A convolutional decoder can use a lot of memory. "k" represents the number of bits in the polynomial. The trellis is 2 ^ (k -1) entries wide, and your trellis must have as many entries as you expect to decode. The convcode.h file has details on memory usage. If you want a 7-bit k and

You can save space at the expense of performance by using a partial trellis. See the discussion of the trellis_width parameter to alloc_convcode() for details.

You can also code in blocks so shorten.

Fixed Implementations

If you want your tables to not be dynamically allocated so you can put them in FLASH or something like that, it's possible. See the discussion on the convert and next_state parameters to alloc_convcode().

Memory allocation

When you allocate a convcode structure, you pass in an os_funcs structure that has memory allocation calls. It uses those to allocate and free memory. The os_funcs structure is defined in convcode_os_funcs.h and there is a test implementation in convcode_os_funcs.c used by the test code to make sure all memory gets freed.

This way you can pass in your own memory allocation routines to fit your needs.
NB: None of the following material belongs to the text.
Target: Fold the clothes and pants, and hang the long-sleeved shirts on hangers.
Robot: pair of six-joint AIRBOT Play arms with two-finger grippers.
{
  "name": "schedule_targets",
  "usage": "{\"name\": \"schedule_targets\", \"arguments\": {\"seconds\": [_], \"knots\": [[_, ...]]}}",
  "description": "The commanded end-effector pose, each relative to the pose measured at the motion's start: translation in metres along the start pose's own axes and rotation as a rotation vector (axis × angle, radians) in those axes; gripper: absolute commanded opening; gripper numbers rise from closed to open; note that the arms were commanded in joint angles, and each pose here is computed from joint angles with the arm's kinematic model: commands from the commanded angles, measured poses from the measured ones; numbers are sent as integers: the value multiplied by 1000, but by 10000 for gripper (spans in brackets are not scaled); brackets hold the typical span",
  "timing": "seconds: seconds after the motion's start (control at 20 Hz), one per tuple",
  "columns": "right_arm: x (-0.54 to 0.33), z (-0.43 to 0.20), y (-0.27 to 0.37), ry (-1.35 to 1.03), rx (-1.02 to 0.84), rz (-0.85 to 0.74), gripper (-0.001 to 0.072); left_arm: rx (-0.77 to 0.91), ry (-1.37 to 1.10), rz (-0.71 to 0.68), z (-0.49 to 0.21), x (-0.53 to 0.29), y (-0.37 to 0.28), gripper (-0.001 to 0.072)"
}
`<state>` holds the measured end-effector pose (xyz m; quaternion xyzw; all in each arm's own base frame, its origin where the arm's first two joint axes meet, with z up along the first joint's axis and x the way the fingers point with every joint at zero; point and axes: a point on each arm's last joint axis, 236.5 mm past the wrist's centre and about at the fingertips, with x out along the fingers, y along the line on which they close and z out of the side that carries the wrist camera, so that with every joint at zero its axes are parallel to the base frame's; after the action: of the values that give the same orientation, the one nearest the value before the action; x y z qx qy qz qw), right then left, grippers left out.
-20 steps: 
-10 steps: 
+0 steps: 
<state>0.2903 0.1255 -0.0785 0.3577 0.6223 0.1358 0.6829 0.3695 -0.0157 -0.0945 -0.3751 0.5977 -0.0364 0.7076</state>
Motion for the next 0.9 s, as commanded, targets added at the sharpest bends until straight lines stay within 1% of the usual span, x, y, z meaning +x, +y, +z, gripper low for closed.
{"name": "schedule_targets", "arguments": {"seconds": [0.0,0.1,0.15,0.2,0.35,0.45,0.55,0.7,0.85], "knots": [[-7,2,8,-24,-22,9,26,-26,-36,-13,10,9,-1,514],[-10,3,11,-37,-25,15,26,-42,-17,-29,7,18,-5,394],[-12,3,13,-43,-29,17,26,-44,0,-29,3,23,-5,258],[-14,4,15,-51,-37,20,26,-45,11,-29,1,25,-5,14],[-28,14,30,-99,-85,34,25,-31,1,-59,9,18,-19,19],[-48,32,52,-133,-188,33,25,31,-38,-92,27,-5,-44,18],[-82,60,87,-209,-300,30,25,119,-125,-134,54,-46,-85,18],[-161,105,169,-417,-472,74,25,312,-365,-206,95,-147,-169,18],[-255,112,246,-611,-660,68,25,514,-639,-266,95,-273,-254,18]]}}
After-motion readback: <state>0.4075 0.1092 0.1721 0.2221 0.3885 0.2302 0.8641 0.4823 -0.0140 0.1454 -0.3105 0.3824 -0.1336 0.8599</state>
All allocation is done initially; it does not do any allocation while processing data, and only frees in the free function.

You can allocate all the memory yourself, if you like. See the discussion at the end of convcode.h for details. It is recommended that you use alloc_convcode(), though, unless you really need to do your own allocation.

Optimization

This is highly optimized and will detect optimizations it can do and install those. It has an SIMD implementation but it is not enabled by default, see the SIMD section below for details.

The code is designed so some functions pass in constant bools to control what they do. The compiler should use these bools to optimize away all the checks based on those constants.

If your CPU supports a popcount instruction (count the number of bits set) and you are doing hard decoding, make sure to set the processor version properly to get a __builtin_popcount() that is a single instruction. It makes a huge difference.

From an initial basic, nicely coded implementation to the highly optimized one I cut the CPU to less than 1/4 of what it was. It's probably better than that, that includes all the test code that's not written very efficiently. And I was careful to keep the code readable and maintainable, so it's still fairly straightforward to follow.

The code size will be fairly large as it's aggressively inlined. You can remove some inlining if the code takes up too much space. And you can chop out functions that you don't need to save code space.

SIMD

There is an implementation using SIMD at in base level decoder function, search for DO_SIMD in the code. At least on my system (AMD Ryzen 7 5825U), this was substantially slower than just the non-vector code. I tried using sse2 and various extensions, but they didn't help.

Looking at the generated code, there's a lot of instructions spent loading unloading the xmm registers, and just 5 instructions that are doing parallel operations. If there was an SIMD version of popcnt it might break even or even be a little better, but there's not.

I have currently only tried this on one x86_64 processor. It may be better on ARM or RISC-V. Testing needs to be done.

Interleaver

There is also an interleaver here in case you need one. The API is defined in interleave.h.